[SOURCE INFORMATION — start]
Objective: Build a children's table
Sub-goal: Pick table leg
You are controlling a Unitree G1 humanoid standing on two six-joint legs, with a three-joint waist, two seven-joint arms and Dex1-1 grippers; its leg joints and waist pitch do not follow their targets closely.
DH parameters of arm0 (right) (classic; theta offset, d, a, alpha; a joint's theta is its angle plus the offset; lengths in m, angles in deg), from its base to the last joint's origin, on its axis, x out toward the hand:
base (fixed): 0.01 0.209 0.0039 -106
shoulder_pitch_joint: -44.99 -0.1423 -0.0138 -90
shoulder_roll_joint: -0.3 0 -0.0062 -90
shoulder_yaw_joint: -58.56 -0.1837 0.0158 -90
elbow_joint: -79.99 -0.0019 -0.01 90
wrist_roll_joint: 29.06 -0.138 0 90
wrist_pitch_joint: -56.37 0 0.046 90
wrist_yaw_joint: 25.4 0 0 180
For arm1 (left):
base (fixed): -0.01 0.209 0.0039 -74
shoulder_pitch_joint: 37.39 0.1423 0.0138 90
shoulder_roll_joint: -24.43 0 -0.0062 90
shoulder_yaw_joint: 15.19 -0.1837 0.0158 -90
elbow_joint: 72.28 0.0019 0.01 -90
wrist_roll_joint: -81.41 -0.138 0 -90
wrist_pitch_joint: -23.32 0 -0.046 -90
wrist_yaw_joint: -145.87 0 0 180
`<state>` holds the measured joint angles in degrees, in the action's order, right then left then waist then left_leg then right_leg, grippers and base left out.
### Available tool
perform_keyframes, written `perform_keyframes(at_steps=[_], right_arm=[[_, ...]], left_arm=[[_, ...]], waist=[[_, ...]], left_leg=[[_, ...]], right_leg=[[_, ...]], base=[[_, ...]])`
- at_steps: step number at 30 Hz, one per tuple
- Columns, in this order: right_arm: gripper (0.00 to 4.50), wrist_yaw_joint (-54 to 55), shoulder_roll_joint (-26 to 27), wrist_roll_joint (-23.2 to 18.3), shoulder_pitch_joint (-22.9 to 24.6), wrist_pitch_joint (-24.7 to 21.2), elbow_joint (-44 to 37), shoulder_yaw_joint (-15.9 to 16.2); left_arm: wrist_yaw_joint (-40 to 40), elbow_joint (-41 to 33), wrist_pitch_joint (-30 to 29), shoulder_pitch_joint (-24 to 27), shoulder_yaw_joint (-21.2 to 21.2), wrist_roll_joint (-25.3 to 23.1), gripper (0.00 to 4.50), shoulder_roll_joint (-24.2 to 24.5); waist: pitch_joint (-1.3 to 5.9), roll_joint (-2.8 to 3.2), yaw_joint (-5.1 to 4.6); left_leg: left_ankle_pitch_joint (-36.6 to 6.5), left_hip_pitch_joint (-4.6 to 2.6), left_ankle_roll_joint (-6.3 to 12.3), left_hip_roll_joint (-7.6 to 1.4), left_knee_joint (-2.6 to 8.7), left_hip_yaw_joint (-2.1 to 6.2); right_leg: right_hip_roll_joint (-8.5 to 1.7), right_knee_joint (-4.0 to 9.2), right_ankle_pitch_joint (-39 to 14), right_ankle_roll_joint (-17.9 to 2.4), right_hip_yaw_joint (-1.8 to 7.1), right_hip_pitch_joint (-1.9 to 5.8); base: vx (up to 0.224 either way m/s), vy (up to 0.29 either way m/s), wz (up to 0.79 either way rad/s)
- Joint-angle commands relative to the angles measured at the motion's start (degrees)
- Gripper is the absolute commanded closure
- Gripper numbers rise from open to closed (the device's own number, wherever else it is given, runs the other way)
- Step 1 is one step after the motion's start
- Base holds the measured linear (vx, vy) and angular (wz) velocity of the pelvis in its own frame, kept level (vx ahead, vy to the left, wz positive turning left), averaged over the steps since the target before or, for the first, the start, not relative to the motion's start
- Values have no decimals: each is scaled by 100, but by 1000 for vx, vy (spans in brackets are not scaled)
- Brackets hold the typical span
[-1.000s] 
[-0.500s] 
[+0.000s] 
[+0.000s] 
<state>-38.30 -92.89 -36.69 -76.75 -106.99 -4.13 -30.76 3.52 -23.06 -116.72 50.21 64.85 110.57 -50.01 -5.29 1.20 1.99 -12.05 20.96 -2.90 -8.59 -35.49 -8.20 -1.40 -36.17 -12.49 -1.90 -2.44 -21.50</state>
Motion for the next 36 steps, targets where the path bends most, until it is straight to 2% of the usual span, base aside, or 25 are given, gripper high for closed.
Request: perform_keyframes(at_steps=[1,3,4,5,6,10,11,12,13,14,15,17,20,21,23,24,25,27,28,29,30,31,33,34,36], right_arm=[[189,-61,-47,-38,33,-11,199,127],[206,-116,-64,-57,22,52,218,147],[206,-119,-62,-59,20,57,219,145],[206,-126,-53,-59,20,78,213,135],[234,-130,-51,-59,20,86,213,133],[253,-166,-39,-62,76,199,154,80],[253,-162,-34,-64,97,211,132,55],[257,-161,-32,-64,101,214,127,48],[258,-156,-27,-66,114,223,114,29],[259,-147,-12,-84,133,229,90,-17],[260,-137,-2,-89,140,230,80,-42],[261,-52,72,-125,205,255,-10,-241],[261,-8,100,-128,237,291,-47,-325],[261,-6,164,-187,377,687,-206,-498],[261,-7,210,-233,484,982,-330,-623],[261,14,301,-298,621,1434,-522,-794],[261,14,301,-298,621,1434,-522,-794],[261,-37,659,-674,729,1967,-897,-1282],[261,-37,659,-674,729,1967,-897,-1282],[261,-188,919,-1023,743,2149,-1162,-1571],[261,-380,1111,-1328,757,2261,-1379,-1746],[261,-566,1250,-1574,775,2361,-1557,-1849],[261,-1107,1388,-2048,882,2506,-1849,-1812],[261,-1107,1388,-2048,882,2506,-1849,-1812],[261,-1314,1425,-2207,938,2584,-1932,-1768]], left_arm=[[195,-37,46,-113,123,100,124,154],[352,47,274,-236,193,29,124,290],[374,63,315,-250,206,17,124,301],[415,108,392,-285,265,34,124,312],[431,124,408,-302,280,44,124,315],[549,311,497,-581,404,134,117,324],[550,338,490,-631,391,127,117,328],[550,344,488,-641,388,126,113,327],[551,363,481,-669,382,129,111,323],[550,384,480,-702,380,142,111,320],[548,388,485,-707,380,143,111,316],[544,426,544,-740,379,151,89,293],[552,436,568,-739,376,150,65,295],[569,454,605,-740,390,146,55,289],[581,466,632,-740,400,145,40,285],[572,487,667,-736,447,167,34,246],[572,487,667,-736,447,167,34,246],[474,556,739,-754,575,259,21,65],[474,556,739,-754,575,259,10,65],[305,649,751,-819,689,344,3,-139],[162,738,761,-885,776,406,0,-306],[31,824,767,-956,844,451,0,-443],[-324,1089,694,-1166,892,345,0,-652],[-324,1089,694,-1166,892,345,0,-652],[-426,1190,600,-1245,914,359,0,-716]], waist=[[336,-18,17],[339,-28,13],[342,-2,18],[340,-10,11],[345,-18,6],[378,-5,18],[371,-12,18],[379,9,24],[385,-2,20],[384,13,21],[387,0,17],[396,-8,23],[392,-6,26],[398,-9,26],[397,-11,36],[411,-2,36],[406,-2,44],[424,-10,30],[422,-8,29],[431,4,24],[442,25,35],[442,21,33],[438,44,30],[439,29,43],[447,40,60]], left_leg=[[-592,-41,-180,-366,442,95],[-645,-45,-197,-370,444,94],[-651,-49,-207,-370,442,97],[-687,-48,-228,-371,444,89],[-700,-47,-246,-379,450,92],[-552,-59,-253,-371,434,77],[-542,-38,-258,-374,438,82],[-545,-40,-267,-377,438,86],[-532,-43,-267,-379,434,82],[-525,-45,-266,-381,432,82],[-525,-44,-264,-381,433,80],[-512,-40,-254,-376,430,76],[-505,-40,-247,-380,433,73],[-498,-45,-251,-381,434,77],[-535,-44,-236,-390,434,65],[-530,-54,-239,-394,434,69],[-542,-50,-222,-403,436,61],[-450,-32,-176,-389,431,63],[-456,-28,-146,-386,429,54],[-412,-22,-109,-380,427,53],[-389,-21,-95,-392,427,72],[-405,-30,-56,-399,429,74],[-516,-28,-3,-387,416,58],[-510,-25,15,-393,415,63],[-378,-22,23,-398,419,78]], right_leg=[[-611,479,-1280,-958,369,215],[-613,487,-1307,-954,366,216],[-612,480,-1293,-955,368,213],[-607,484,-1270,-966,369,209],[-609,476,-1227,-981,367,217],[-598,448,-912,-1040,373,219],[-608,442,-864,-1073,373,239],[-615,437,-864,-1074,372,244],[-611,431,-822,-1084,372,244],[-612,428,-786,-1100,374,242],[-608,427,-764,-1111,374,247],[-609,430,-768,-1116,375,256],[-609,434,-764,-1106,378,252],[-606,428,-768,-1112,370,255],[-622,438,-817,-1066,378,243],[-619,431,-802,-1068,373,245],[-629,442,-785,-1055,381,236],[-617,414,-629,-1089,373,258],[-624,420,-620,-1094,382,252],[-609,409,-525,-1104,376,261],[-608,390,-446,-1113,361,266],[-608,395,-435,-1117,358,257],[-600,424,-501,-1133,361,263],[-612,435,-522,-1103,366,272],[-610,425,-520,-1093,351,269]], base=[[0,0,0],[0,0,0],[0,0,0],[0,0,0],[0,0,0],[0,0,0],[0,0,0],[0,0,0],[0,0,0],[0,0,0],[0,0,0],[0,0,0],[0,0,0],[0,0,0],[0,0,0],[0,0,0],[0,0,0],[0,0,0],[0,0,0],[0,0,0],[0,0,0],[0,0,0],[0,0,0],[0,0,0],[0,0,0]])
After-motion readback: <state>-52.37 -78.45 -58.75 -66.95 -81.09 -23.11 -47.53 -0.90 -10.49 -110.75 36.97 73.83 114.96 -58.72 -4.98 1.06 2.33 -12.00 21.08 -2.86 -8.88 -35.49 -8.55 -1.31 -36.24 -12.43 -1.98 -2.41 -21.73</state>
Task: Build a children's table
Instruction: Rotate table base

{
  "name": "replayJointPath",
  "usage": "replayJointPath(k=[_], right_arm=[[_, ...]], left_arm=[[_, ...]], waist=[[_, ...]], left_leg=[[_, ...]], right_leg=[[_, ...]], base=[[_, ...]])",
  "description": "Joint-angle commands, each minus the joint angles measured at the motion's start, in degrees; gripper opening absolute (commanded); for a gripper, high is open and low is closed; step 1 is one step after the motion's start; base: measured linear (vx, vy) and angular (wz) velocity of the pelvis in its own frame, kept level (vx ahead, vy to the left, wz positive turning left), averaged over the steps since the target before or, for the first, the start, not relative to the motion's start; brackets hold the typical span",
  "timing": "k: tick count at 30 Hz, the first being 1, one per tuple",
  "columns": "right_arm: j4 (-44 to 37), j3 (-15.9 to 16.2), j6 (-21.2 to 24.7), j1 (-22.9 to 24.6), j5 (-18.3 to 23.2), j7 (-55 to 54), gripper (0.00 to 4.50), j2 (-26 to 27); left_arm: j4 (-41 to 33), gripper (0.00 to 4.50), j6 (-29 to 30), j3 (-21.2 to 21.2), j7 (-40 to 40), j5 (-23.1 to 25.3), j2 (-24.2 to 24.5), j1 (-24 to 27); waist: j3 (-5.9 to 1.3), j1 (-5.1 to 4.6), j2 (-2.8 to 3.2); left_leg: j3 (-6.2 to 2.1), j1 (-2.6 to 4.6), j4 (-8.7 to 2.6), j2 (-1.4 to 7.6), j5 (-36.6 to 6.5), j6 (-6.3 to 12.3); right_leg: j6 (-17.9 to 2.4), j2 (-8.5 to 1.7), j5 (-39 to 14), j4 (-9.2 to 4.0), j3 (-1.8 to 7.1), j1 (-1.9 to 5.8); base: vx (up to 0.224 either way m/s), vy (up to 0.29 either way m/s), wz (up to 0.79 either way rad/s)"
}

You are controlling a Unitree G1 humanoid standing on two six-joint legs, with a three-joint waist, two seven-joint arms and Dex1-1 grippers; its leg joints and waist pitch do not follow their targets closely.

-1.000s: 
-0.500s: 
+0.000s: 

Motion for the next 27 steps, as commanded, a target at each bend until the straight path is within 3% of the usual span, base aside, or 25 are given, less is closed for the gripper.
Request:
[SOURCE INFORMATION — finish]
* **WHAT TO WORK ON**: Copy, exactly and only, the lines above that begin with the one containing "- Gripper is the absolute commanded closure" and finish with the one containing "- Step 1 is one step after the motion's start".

* **TASK ANSWER**:
- Gripper is the absolute commanded closure
- Gripper numbers rise from open to closed (the device's own number, wherever else it is given, runs the other way)
- Step 1 is one step after the motion's start

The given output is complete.